*Goal of the exercise:* The data is to be set down once more, exactly as it reads.

*Dataset extract:*
== Segment start ==
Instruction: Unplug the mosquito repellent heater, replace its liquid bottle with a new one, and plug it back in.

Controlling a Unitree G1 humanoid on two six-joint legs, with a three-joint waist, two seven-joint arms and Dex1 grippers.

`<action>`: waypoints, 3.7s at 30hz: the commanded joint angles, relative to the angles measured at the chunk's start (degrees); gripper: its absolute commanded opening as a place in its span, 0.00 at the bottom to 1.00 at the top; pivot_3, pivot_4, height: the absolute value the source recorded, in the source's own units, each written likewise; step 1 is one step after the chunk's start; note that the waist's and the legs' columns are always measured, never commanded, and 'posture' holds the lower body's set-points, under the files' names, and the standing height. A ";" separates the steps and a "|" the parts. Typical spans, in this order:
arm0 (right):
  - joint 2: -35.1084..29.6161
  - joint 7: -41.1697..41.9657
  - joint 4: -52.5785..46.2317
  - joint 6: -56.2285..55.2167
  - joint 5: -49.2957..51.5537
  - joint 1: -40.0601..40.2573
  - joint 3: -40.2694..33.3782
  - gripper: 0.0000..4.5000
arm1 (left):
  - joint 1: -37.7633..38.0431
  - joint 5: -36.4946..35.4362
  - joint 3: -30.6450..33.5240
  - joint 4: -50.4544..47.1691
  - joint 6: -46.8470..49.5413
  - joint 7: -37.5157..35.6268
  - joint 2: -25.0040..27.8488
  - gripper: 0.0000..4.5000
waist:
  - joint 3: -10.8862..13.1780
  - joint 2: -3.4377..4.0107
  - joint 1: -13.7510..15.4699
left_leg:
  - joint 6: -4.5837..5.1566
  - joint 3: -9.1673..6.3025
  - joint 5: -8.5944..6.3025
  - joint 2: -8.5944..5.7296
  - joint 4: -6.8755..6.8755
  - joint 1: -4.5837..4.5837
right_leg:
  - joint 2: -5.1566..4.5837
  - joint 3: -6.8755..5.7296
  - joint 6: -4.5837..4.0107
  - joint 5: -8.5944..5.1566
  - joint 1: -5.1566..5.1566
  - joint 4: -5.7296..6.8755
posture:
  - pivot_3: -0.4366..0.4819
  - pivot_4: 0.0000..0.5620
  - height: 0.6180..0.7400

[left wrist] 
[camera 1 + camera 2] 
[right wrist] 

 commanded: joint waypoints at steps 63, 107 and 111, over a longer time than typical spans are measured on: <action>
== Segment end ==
*Task result:*
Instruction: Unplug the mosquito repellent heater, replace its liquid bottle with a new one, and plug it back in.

Controlling a Unitree G1 humanoid on two six-joint legs, with a three-joint waist, two seven-joint arms and Dex1 grippers.

`<action>`: waypoints, 3.7s at 30hz: the commanded joint angles, relative to the angles measured at the chunk's start (degrees); gripper: its absolute commanded opening as a place in its span, 0.00 at the bottom to 1.00 at the top; pivot_3, pivot_4, height: the absolute value the source recorded, in the source's own units, each written likewise; step 1 is one step after the chunk's start; note that the waist's and the legs' columns are always measured, never commanded, and 'posture' holds the lower body's set-points, under the files' names, and the standing height. A ";" separates the steps and a "|" the parts. Typical spans, in this order:
arm0 (right):
  - joint 2: -35.1084..29.6161
  - joint 7: -41.1697..41.9657
  - joint 4: -52.5785..46.2317
  - joint 6: -56.2285..55.2167
  - joint 5: -49.2957..51.5537
  - joint 1: -40.0601..40.2573
  - joint 3: -40.2694..33.3782
  - gripper: 0.0000..4.5000
arm1 (left):
  - joint 1: -37.7633..38.0431
  - joint 5: -36.4946..35.4362
  - joint 3: -30.6450..33.5240
  - joint 4: -50.4544..47.1691
  - joint 6: -46.8470..49.5413
  - joint 7: -37.5157..35.6268
  - joint 2: -25.0040..27.8488
  - gripper: 0.0000..4.5000
waist:
  - joint 3: -10.8862..13.1780
  - joint 2: -3.4377..4.0107
  - joint 1: -13.7510..15.4699
left_leg:
  - joint 6: -4.5837..5.1566
  - joint 3: -9.1673..6.3025
  - joint 5: -8.5944..6.3025
  - joint 2: -8.5944..5.7296
  - joint 4: -6.8755..6.8755
  - joint 1: -4.5837..4.5837
right_leg:
  - joint 2: -5.1566..4.5837
  - joint 3: -6.8755..5.7296
  - joint 6: -4.5837..4.0107
  - joint 5: -8.5944..5.1566
  - joint 1: -5.1566..5.1566
  - joint 4: -5.7296..6.8755
posture:
  - pivot_3: -0.4366..0.4819
  - pivot_4: 0.0000..0.5620
  - height: 0.6180..0.7400

[left wrist] 
[camera 1 + camera 2] 
[right wrist] 

 commanded: joint waypoints at steps 63, 107 and 111, over a longer time than typical spans are measured on: <action>

No more output will be produced for this exercise.